DIRECTIONS FOR THIS TASK:
Write only the number of lines in the data that include the word "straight".

(SUPPLIED MATERIAL begins)

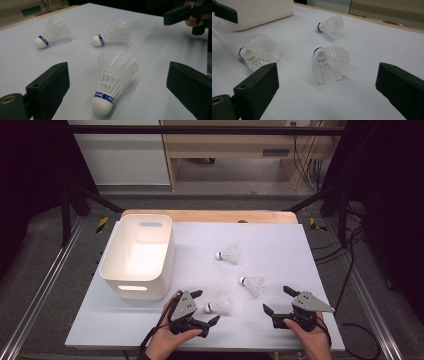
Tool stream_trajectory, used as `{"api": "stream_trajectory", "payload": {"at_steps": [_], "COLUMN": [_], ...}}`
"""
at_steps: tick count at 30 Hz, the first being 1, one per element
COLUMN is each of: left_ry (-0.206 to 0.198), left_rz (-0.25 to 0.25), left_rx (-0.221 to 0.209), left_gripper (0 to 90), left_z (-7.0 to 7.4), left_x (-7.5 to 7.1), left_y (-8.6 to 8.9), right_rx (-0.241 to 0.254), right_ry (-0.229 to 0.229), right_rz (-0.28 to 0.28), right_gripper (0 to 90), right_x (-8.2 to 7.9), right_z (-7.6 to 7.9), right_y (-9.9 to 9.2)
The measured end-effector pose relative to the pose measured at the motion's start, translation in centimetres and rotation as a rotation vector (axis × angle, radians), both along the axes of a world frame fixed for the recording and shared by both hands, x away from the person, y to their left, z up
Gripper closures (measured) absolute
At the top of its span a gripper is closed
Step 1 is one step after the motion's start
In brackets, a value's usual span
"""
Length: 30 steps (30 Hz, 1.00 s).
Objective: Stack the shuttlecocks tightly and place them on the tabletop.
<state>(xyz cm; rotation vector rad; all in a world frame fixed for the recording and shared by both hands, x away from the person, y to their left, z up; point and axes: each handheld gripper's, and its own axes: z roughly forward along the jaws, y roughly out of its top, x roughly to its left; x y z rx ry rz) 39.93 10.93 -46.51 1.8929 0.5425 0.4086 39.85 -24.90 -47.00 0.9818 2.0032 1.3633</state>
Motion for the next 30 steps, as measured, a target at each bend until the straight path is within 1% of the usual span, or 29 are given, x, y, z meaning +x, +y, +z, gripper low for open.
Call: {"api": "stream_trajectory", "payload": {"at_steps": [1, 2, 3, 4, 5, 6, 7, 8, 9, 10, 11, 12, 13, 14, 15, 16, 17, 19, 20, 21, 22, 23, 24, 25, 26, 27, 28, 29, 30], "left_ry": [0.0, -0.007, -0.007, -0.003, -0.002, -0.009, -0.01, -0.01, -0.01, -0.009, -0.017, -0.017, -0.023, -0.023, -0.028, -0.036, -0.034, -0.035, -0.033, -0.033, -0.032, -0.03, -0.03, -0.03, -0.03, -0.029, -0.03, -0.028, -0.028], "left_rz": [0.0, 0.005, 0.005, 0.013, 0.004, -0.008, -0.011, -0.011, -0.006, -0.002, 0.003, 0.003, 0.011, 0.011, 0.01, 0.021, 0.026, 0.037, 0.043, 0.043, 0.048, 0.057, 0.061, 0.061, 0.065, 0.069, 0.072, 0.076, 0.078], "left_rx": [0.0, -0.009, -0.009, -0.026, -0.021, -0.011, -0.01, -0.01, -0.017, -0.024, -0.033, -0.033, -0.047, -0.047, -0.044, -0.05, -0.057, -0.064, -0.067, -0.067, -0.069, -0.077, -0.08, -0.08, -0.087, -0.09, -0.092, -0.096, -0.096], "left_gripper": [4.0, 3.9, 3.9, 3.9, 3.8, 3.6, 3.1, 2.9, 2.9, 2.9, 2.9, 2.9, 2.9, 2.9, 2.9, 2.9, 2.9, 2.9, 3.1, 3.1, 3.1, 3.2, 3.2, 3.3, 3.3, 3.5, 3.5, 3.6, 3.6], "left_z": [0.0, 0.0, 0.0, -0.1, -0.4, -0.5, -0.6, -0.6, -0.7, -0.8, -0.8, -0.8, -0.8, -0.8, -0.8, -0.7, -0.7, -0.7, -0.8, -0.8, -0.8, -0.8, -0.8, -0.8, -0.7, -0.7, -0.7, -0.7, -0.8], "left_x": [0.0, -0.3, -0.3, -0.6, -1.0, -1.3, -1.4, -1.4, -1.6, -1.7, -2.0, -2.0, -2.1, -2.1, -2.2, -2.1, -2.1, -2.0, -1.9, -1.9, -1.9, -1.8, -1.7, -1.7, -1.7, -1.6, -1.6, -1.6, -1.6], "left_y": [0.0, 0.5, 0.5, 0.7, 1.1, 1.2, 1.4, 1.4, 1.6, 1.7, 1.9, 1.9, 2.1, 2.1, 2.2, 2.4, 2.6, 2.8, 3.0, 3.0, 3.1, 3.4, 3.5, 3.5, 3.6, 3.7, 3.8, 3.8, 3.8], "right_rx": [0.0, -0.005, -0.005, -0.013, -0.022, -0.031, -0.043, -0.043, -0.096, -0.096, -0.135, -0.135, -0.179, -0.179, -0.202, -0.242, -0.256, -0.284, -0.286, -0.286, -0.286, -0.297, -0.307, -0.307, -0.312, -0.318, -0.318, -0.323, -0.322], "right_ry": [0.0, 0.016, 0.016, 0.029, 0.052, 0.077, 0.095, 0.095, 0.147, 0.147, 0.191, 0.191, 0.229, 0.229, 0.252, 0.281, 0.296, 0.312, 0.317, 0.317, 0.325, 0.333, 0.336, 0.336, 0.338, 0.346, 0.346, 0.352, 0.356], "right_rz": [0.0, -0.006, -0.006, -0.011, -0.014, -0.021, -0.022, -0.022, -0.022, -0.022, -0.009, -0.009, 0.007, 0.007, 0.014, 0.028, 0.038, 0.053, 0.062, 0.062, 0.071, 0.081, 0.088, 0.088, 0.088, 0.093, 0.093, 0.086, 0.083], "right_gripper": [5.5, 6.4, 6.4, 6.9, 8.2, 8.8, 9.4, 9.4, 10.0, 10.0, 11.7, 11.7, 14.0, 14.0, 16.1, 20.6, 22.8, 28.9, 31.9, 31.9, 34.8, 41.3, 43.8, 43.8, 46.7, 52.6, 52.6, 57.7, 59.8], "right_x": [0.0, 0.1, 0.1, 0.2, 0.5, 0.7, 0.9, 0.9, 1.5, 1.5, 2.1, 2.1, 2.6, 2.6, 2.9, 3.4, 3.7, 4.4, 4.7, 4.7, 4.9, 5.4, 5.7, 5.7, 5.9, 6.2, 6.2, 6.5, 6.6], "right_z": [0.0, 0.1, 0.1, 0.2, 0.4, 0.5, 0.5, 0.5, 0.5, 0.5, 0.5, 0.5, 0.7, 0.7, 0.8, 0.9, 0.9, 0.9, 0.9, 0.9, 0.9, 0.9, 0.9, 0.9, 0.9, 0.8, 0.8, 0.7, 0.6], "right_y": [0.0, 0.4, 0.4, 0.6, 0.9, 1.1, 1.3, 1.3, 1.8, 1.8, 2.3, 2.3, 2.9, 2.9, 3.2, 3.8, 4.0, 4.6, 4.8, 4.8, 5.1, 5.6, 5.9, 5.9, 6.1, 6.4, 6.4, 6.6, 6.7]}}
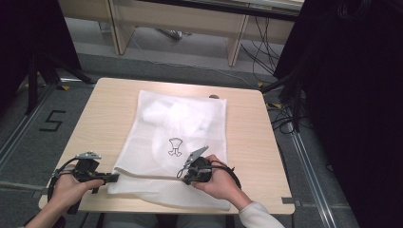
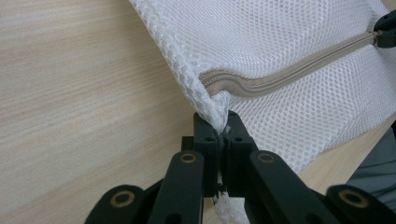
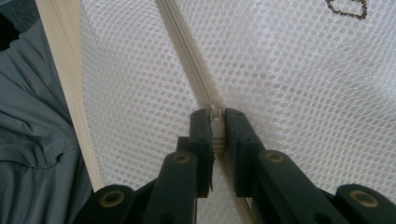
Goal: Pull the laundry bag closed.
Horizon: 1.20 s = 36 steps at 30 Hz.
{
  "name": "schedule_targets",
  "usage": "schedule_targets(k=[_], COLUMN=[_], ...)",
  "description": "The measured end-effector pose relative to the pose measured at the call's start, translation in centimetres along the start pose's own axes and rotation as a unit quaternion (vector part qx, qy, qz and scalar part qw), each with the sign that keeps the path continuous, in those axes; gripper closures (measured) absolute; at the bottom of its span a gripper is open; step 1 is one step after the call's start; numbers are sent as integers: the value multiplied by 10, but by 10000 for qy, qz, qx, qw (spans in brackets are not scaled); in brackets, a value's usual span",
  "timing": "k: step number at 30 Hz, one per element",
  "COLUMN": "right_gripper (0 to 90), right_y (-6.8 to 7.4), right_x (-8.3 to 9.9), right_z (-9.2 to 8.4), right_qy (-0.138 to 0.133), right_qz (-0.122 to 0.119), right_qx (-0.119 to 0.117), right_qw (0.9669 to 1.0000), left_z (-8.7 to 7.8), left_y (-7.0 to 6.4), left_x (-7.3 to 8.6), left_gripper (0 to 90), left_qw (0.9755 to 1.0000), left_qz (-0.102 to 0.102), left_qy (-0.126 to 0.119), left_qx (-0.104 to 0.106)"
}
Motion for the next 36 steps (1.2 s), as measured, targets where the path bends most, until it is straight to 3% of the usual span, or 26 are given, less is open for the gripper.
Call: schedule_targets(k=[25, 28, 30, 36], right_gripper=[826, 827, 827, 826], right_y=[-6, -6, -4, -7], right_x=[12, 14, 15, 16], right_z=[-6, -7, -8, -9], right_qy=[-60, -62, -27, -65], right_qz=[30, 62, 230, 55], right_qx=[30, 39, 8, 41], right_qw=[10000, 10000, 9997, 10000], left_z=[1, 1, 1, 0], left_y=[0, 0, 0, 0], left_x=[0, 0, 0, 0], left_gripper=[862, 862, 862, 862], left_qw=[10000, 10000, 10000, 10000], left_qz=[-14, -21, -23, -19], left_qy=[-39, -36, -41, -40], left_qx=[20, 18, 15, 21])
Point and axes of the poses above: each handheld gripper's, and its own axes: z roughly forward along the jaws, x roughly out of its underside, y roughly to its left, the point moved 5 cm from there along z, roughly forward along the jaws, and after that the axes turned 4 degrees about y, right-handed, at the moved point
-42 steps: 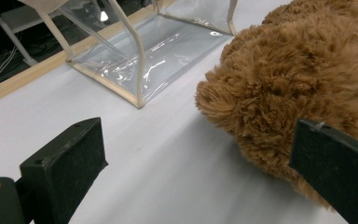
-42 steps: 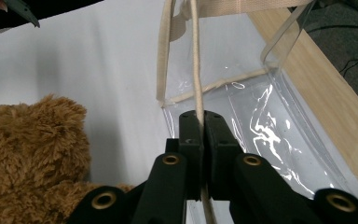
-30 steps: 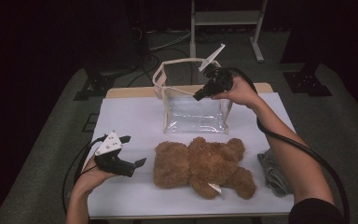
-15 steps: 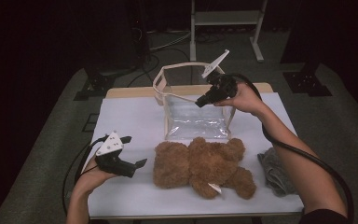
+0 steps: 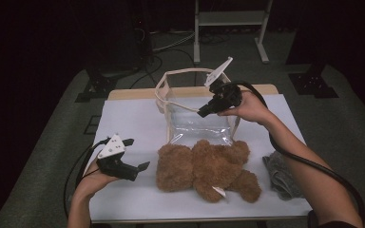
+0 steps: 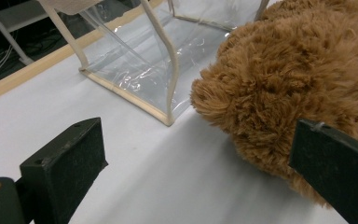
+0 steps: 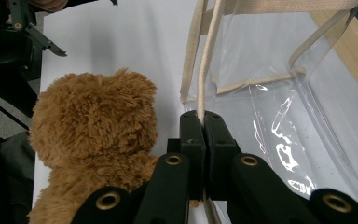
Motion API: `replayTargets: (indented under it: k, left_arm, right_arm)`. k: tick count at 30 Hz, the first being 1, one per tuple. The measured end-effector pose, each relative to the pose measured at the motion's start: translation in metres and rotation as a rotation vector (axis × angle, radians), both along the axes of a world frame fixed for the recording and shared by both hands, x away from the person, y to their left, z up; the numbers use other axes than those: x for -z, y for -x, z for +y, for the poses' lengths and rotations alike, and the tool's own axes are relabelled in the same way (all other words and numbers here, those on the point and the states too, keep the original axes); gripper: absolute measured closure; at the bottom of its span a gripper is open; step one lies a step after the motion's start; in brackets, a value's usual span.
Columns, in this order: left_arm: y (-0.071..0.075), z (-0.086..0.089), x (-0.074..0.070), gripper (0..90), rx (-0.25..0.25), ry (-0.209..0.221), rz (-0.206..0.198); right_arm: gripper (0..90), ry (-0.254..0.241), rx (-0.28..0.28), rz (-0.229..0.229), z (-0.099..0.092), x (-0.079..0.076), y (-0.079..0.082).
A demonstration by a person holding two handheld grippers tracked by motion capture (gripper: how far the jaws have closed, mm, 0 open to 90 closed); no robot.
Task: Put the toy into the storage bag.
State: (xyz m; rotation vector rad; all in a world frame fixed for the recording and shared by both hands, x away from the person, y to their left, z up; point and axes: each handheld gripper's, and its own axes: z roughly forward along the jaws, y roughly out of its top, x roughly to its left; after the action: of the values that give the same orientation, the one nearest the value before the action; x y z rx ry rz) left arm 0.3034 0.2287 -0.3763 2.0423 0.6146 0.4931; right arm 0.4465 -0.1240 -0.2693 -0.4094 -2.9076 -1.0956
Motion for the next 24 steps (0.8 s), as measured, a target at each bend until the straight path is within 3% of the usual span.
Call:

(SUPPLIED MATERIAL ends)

RESPONSE BOX:
3